Problem details: Find the line in the entries below that contains "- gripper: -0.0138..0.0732". Repeat it exactly, and every line after it through the line that contains "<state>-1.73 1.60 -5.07".

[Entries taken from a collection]
=-=-=
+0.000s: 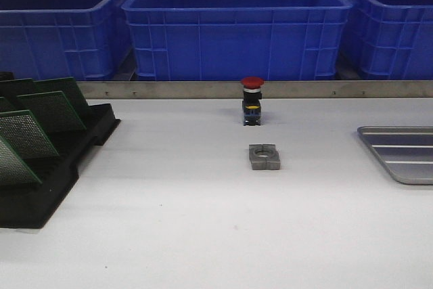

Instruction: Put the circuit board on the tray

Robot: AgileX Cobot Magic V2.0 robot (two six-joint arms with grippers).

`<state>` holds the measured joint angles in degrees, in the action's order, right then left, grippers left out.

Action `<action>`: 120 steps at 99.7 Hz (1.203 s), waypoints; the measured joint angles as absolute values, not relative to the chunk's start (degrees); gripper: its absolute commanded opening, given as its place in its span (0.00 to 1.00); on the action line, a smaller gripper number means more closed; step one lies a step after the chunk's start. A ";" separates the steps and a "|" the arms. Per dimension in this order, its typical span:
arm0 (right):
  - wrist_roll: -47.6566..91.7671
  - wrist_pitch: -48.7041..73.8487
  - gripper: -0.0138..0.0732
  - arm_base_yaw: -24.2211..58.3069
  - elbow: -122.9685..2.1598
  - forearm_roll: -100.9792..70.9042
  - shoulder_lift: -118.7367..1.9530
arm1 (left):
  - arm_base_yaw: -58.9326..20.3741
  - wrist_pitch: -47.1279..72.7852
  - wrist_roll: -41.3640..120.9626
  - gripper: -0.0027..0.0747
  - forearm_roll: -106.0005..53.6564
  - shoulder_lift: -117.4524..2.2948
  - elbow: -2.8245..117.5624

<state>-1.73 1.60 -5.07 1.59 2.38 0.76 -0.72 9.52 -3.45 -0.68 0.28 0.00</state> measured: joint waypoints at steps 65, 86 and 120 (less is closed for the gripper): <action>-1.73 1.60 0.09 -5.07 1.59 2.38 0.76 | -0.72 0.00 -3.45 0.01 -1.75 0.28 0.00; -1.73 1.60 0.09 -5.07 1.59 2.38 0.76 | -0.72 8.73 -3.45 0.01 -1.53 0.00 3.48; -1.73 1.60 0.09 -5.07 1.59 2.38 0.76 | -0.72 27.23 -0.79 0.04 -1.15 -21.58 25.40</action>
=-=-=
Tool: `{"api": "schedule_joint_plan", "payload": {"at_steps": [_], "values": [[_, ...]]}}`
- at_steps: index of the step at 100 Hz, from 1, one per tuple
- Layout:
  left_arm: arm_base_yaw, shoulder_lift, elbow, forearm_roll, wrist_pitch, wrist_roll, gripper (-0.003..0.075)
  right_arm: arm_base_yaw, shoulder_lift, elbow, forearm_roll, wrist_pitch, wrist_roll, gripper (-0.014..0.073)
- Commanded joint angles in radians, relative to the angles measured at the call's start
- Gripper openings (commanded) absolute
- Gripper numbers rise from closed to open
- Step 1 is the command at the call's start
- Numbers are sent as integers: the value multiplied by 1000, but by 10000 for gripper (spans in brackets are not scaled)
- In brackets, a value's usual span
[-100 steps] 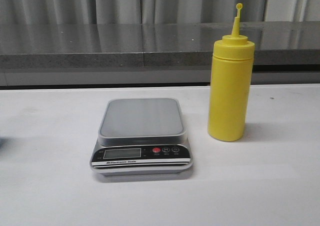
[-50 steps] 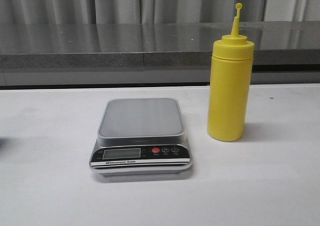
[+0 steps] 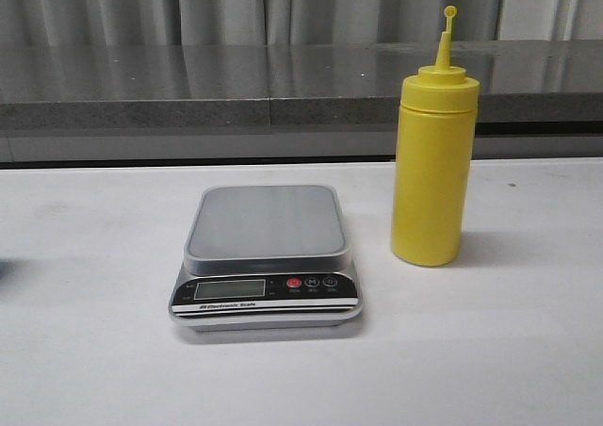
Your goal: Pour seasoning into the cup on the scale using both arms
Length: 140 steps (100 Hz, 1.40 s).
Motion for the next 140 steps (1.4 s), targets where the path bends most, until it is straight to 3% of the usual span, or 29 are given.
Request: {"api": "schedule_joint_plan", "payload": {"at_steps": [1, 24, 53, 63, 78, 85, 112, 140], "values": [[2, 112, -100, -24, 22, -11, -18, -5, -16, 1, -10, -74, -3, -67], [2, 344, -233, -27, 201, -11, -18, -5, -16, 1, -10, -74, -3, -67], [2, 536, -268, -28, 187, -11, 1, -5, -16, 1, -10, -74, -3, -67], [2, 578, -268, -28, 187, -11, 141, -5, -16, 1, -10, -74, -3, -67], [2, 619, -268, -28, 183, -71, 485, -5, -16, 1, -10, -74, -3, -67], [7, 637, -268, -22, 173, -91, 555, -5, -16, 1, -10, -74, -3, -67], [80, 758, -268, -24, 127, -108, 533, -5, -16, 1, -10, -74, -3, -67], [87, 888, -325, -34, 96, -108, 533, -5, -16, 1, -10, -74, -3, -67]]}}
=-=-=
Exercise result:
  - gripper: -0.0138..0.0732
  - arm_base_yaw: -24.2211..58.3069
  - elbow: -122.9685..2.1598
  - forearm_roll: -100.9792..70.9042
  - shoulder_lift: -118.7367..1.9530
arm1 (left):
  - arm_base_yaw: -58.9326..20.3741
  - wrist_pitch: -47.1279..72.7852
  - wrist_roll: -41.3640..120.9626
  - gripper: -0.0027..0.0747
  - forearm_roll: -106.0005..53.6564
  - shoulder_lift: -117.4524..2.2948
  - elbow: -2.8245..117.5624

<state>-1.73 1.60 -5.07 1.59 2.38 0.76 -0.72 9.52 -3.45 -0.68 0.28 0.00</state> measured: joint waypoints at steps 65, 86 and 120 (less is closed for the gripper): <action>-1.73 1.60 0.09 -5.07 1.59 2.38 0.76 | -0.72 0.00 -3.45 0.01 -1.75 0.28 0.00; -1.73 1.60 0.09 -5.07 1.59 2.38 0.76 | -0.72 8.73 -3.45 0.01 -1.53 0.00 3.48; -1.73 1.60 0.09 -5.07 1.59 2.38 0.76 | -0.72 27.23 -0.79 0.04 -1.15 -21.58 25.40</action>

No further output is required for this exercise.